Dennoch konnte man für etwas anderes reif genug sein, hatte sie immer wieder bei sich gedacht. Es musste ja nicht unbedingt mit einem oder mehreren anderen Menschen zusammen sein. Man konnte sich schließlich auch mit dem Leben auseinandersetzen ohne sich auch permanent mit anderen Menschen auseinandersetzen zu müssen. Ob und wie sinnvoll die Auseinandersetzung mit dem Leben dann war, war eine andere Frage. Wie viel Angst und Resignation hinter solchen Gedanken oder einer solchen Entscheidung vielleicht stecken mochte, war eine andere Frage. Eine gute Frage. Aber man konnte es auch als Weisheit sehen. Man konnte es, wie so vieles, aus verschiedenen Perspektiven betrachten.

Vielleicht hing es auch einfach an einem selbst, wie stark und wie charakterstark man war. Ob man einen anderen Menschen an seiner Seite aushalten konnte oder nicht. Ob man sein eigenes Leben weiterleben konnte ohne dauernd von diesem und jenem verletzt zu sein oder dieses und jenes zu befürchten. Ob man sich selbst und den anderen freilassen konnte, frei sein lassen konnte. Ob man Bereicherung zulassen konnte ohne dem Leben Grenzen setzen zu müssen. Und vielleicht ging es auch umgekehrt um die Frage, ob man auf die Bereicherung der Zweisamkeit verzichten konnte. Denn selbst, wenn man sich gegen eine Beziehung entschied, hieß das lange noch nicht, dass es einem auch gelang, tatsächlich auf die Zweisamkeit zu verzichten und sei es nur die Imaginierte, die, die in den eigenen Sehnsüchten lebte.

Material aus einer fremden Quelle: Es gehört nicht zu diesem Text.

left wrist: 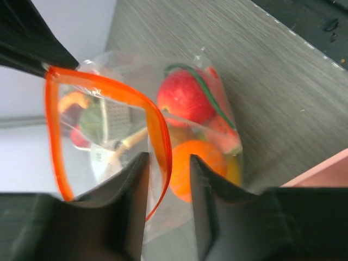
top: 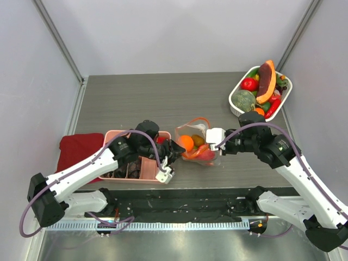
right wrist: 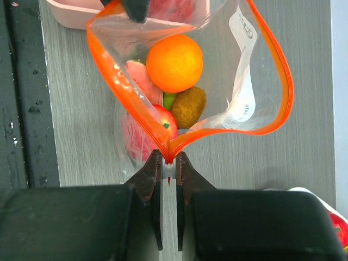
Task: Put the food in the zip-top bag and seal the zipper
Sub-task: Adjust the zipper food storage bag at the center of the board.
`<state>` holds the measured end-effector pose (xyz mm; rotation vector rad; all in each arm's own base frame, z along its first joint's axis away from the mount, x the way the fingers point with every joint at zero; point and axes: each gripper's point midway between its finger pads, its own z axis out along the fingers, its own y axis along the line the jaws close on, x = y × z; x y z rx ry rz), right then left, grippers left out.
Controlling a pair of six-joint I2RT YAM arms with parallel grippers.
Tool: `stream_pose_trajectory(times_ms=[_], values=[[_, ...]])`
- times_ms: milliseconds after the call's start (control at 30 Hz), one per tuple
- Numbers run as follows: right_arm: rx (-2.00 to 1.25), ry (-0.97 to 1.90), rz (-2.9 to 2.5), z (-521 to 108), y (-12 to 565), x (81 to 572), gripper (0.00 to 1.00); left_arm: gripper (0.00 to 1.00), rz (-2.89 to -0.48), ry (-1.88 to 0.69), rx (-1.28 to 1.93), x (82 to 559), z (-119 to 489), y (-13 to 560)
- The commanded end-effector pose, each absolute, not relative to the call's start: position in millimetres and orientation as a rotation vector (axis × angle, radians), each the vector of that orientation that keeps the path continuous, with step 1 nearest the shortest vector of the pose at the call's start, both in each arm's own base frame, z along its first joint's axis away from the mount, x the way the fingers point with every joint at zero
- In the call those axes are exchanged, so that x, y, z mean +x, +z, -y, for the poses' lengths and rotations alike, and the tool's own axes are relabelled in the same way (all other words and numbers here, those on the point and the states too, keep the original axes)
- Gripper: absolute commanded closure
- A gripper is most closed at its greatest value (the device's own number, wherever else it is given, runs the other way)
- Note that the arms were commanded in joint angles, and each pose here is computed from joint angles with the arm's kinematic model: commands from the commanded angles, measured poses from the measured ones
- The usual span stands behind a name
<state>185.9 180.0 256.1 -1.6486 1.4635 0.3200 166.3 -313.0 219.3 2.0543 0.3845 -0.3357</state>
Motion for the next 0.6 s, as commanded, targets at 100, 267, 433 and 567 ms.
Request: stream_pose_trajectory(times_ms=[100,267,433,567], values=[[-1.657,0.269,-1.430,-171.8,265.9,183.3,0.99,0.99,-0.689,-0.340,2.056,184.4,310.6,242.7],[-1.744,0.206,-1.408,-160.2,254.3,178.4,0.99,1.00,-1.031,-0.560,2.183,159.4,279.9,243.7],[-1.776,0.173,-1.363,-155.7,253.7,175.1,0.99,1.00,-1.380,-0.873,2.154,137.1,267.5,247.9],[-1.724,0.184,-1.351,-162.2,262.6,180.5,0.99,1.00,-1.531,-0.992,1.975,137.2,277.6,252.8]])
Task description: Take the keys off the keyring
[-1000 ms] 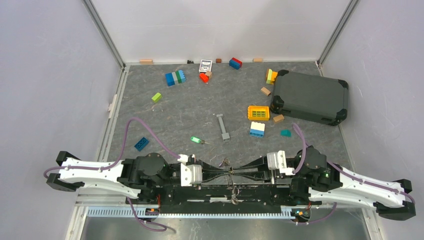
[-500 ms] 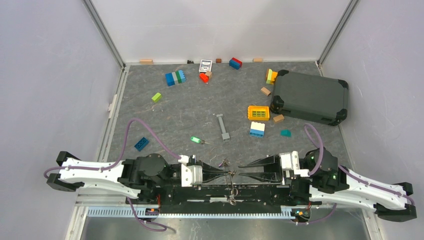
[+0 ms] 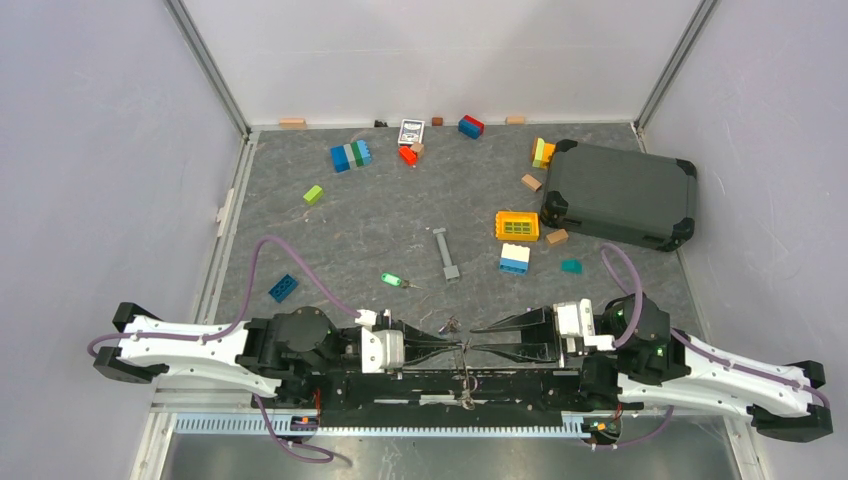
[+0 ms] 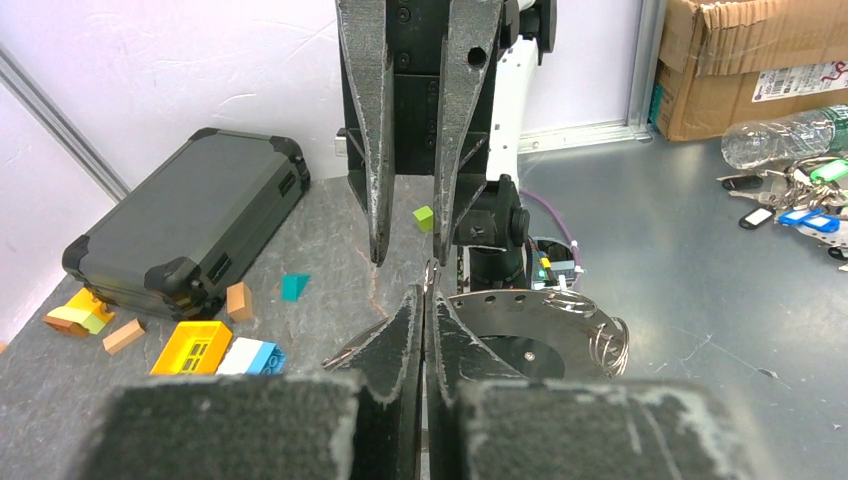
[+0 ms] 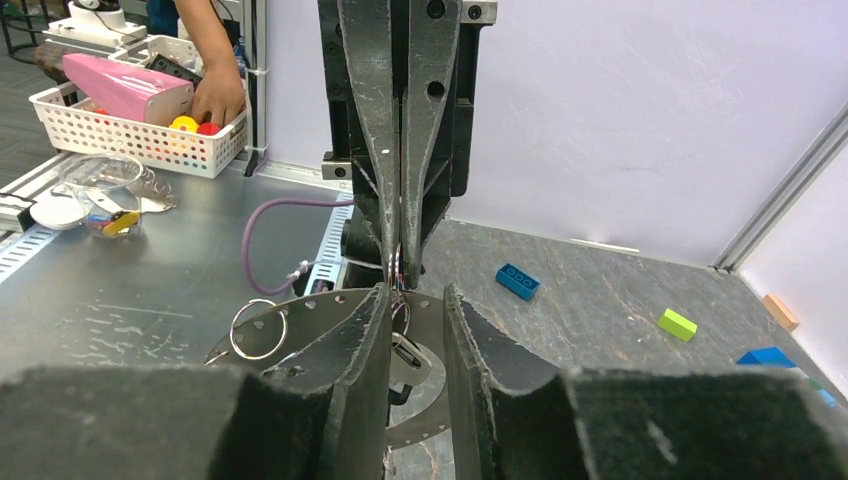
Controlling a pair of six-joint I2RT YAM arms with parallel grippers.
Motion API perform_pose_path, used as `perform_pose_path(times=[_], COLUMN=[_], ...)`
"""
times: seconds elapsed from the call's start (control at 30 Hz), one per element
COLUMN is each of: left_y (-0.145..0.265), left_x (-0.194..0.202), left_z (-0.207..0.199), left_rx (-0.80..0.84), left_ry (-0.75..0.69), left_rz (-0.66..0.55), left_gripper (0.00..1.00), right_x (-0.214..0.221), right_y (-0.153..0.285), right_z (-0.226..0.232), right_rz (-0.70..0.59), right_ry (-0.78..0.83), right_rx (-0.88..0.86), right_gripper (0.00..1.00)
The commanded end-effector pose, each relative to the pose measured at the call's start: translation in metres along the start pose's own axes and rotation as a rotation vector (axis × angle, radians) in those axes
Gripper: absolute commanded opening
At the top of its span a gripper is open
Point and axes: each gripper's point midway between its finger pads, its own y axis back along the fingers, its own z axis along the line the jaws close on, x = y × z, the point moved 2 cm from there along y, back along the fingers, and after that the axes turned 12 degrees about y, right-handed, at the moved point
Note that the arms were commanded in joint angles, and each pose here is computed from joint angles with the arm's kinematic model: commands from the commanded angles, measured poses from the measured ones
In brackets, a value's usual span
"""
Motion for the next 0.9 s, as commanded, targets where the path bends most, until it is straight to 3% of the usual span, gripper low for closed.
perform_pose_path(times=[0.0, 0.3, 0.5, 0.6, 0.7, 0.8, 0.87], left_y=[-0.002, -0.002, -0.001, 0.0, 0.0, 0.0, 0.003], left_x=[-0.026, -0.028, -0.029, -0.029, -0.029, -0.026, -0.024], left_z=[-0.004, -0.004, -0.004, -0.004, -0.003, 0.0, 0.004], left_rx=[0.02, 0.02, 0.022, 0.021, 0.02, -0.004, -0.027], left_ry=[0.019, 0.016, 0.014, 0.015, 0.015, 0.02, 0.02], left_rz=[-0.103, -0.115, -0.118, -0.12, -0.12, -0.102, -0.073], left_gripper=[0.02, 0.02, 0.02, 0.02, 0.02, 0.03, 0.15], right_x=[-0.01, -0.001, 0.003, 0.005, 0.003, 0.002, 0.002], right_y=[-0.004, -0.011, -0.012, -0.012, -0.012, -0.011, -0.011], right_z=[-0.001, 0.005, 0.006, 0.005, 0.004, 0.0, -0.002], right_rz=[-0.054, -0.043, -0.033, -0.031, -0.032, -0.013, 0.011], right_ry=[-0.008, -0.037, -0.042, -0.042, -0.04, -0.037, -0.03], right_rx=[0.001, -0.028, -0.029, -0.027, -0.022, -0.004, -0.005], right_gripper=[0.31, 0.31, 0.26, 0.18, 0.02, 0.0, 0.0])
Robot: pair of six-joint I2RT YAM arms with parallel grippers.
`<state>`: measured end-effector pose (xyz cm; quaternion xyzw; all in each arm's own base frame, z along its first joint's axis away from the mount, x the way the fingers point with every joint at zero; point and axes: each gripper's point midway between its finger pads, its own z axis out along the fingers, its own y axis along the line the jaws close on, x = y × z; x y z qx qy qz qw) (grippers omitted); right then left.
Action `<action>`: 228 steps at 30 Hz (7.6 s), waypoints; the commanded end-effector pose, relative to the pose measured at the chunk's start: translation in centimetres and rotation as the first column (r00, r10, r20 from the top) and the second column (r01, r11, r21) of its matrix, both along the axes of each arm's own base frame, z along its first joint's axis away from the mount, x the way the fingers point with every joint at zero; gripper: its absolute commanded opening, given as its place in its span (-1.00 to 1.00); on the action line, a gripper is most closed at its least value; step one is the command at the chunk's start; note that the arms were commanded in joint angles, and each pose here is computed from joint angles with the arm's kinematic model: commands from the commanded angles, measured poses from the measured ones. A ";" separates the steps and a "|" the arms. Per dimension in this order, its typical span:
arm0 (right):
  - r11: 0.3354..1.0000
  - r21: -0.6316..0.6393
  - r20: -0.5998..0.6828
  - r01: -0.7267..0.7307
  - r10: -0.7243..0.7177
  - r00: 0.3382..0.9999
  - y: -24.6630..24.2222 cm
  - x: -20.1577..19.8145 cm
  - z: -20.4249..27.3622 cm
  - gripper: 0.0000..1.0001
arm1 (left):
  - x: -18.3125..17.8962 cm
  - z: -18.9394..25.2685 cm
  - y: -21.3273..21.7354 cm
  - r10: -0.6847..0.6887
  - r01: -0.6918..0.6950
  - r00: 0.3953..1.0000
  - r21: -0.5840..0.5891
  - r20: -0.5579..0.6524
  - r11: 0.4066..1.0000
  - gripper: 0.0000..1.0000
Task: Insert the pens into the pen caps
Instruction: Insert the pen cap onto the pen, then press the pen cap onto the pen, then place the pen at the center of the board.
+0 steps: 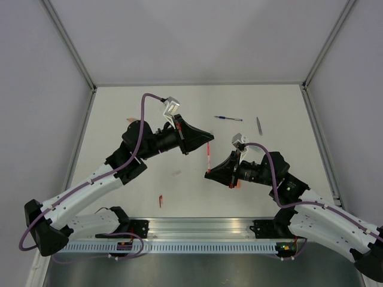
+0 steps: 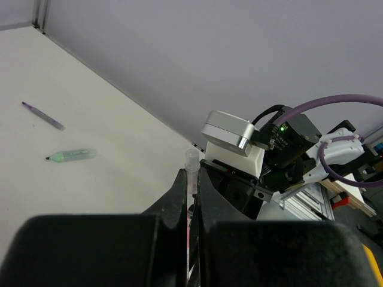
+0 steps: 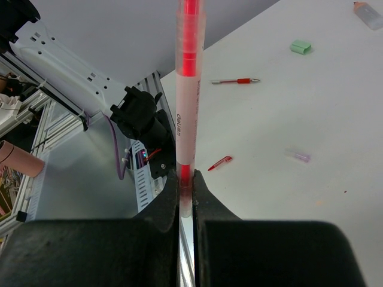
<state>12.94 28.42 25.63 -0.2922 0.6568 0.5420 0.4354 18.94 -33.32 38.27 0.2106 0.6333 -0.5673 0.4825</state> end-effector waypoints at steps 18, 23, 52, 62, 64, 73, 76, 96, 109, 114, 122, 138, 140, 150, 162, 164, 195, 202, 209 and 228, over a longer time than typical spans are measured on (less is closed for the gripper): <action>0.999 0.022 0.042 0.024 -0.025 0.999 -0.1 0.4 1.4 -1.00 | 0.5 1.3 1.2 0.054 -0.056 0.995 0.022 0.088 0.998 -0.95; 1.000 0.015 0.035 0.018 -0.019 0.999 0.0 0.4 1.2 -1.00 | 0.5 2.1 1.4 0.069 -0.070 0.993 0.005 0.095 0.998 -0.95; 0.999 0.012 0.038 0.040 -0.040 0.998 -0.2 0.7 1.2 -1.00 | 0.6 1.1 1.7 0.082 -0.085 0.993 0.029 0.089 0.996 -0.95; 0.999 0.012 0.038 0.046 -0.046 0.998 -0.2 0.7 1.2 -1.00 | 0.6 0.1 1.6 0.073 -0.078 0.994 0.047 0.086 0.996 -0.95; 0.999 0.010 0.037 0.048 -0.048 0.998 -0.3 0.8 1.2 -1.00 | 0.7 -0.1 1.6 0.079 -0.084 0.993 0.055 0.085 0.995 -0.95; 0.999 0.014 0.042 0.050 -0.051 0.998 -0.3 0.7 1.3 -1.00 | 0.9 -0.6 1.5 0.083 -0.089 0.993 0.066 0.081 0.994 -0.95; 0.998 0.013 0.042 0.061 -0.062 0.997 -0.4 0.9 1.3 -1.00 | 0.8 -1.0 1.5 0.072 -0.078 0.995 0.071 0.075 0.994 -0.95; 0.994 0.003 0.035 0.110 -0.110 0.993 -0.8 1.6 1.0 -1.00 | -1.7 -4.2 0.6 -0.068 0.067 0.998 0.083 0.014 0.994 -0.95; 0.992 -0.010 0.035 0.122 -0.122 0.992 -0.8 1.9 0.7 -1.00 | -1.8 -6.0 0.8 -0.076 0.073 0.997 0.116 0.017 0.991 -0.82; 0.996 -0.007 0.034 0.087 -0.087 0.996 -0.5 1.3 0.8 -1.00 | -2.1 -5.0 1.2 -0.066 0.063 0.997 0.094 0.031 0.994 -0.25; 1.000 0.006 0.029 0.028 -0.028 0.999 0.0 0.5 1.0 -1.00 | -0.1 -3.2 1.8 0.052 -0.056 0.997 0.076 0.048 0.996 0.03; 1.000 0.001 0.015 0.013 -0.013 1.000 0.2 0.4 0.7 -1.00 | 0.5 -1.4 0.6 0.036 -0.039 0.998 0.050 0.059 0.998 0.00; 1.000 0.002 0.018 0.014 -0.014 1.000 0.2 0.4 0.7 -1.00 | 0.3 -1.9 0.4 0.016 -0.019 0.998 0.061 0.053 0.998 -0.20; 0.988 0.030 0.040 0.151 -0.152 0.988 -0.9 2.3 2.2 -1.00 | -1.7 -6.1 0.0 -0.092 0.096 0.995 0.087 -0.041 0.992 -0.95; 0.923 0.122 0.080 0.366 -0.376 0.923 -2.6 6.0 8.4 -1.00 | -4.4 -9.4 -0.3 -0.227 0.232 0.963 0.018 -0.143 0.973 -0.95; 0.912 0.132 0.089 0.389 -0.402 0.912 -2.7 6.5 9.1 -1.00 | -4.8 -9.6 -0.3 -0.241 0.245 0.957 0.004 -0.159 0.970 -0.95; 0.866 0.293 0.230 0.405 -0.475 0.850 -3.0 8.6 17.4 -1.00 | -5.3 -13.2 -0.3 -0.274 0.285 0.950 0.065 -0.147 0.956 -0.95; 0.907 0.178 0.251 0.383 -0.418 0.873 -1.5 9.3 15.5 -1.00 | -4.1 -12.9 0.2 -0.206 0.217 0.969 0.074 -0.135 0.973 -0.95; 0.971 0.030 0.195 0.239 -0.240 0.951 0.4 7.3 7.8 -1.00 | 0.2 -6.3 3.9 -0.003 0.000 0.995 -0.032 -0.096 0.999 -0.79; 0.782 -0.436 -0.282 0.445 -0.589 0.758 0.0 15.1 -12.5 -1.00 | 6.0 -11.0 13.1 0.485 -0.477 0.869 0.089 -0.098 0.874 0.85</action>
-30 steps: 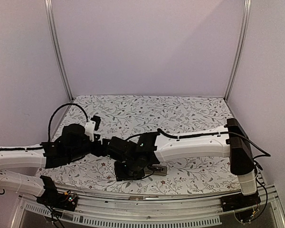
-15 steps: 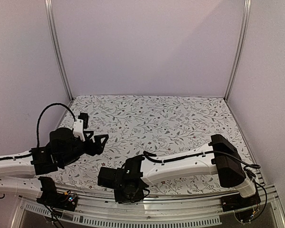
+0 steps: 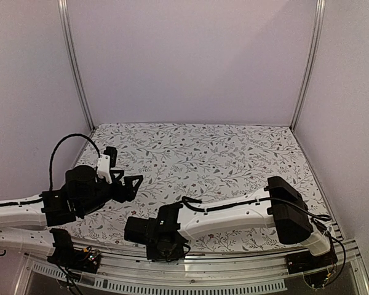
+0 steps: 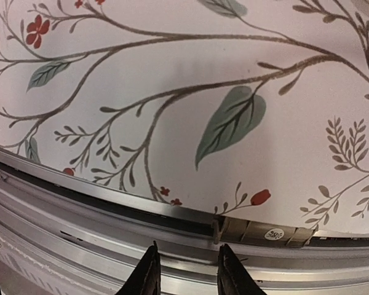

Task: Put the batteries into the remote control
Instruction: Pick up the battery cover from the corner of the board.

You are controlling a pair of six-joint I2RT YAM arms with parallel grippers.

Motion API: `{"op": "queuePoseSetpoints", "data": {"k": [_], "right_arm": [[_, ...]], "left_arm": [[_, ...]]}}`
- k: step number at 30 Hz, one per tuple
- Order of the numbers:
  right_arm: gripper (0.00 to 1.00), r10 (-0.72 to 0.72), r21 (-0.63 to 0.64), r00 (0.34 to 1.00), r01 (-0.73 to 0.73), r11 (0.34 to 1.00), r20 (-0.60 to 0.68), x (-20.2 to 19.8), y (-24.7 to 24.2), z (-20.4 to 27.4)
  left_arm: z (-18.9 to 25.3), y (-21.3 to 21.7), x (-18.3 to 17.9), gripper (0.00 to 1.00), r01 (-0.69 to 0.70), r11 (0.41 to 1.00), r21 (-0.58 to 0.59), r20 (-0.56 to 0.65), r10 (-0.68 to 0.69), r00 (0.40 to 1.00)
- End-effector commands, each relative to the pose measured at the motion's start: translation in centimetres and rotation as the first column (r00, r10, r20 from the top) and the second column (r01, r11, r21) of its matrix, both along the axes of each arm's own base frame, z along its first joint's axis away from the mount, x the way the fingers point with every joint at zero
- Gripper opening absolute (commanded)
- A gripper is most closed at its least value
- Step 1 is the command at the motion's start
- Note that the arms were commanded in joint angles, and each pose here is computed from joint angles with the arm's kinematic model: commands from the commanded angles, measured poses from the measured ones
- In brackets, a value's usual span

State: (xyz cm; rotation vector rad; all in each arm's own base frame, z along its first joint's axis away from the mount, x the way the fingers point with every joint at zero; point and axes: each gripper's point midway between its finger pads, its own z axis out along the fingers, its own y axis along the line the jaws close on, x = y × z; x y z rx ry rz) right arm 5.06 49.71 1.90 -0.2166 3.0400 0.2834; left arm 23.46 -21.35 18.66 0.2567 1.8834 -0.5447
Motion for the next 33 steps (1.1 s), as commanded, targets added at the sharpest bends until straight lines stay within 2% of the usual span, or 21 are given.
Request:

Sie wusste, sie begann innerlich zu fliehen, wenn man sie zu sehr bedrängte, aber auch, wenn man ihr auf schöne Art zu nahe kam. Es war ein schmaler Grat, auf dem ein Mann, der ihr nahe sein wollte, sich zu bewegen wissen musste. Und es war umgekehrt der selbe vertraute schmale Grat, auf dem sie balancieren und tanzen musste, um eine Liebe aushalten zu können. Sie hatte nur eine Liebe aushalten können, deshalb wusste sie das so genau. Dennoch fragte sie sich, so fern von allen Lieben, ob nicht eine andere Liebe, ein anderer Mann vielleicht besser für sie gewesen wäre, wenn sie sie hätte aushalten können. Ob das Aushalten können das Wesentliche war oder andere Faktoren, und welche dieser Lieben ihr Leben am meisten verändert und bereichert hätte oder ob nicht die Liebe am Besten für einen war, die am wenigsten veränderte und am meisten dem Vertrauten entsprach. Es gab viele Menschen, die verschiedene Lieben verschieden bereichernd fanden. Es gab viele spannende und lustige und tragische Romane und Filme dazu. Aber das alles war ihr immer zu viel gewesen. Sie konnte komplizierte Liebe nicht aushalten, sie konnte sie nicht genießen, sie konnte sie nicht verkraften. Das mochte etwas für andere Menschen sein, andere Menschen mochten ihre Bereicherung daraus ziehen, aber ihr war das einfach alles zu viel. Sie wollte lieben und geliebt werden, verstehen und verstanden werden, alles andere war ihr zu schmerzhaft. Es reichte, dass das Leben oft so kompliziert und auch nicht selten tragisch war. Da brauchte sie das nicht noch in einer Partnerschaft. Vielleicht waren solche Partnerschaften etwas für Menschen, die alleine schon stark genug waren, auch wenn doch irgendwie jeder Halt in anderen suchte. Vielleicht war es auch einfach für jeden anders. Ob nun Schnee fiel oder Blumen blühten, dachte sie sich, war nicht so wichtig, solange man sich daran erinnerte, wie die Herbstblätter fielen.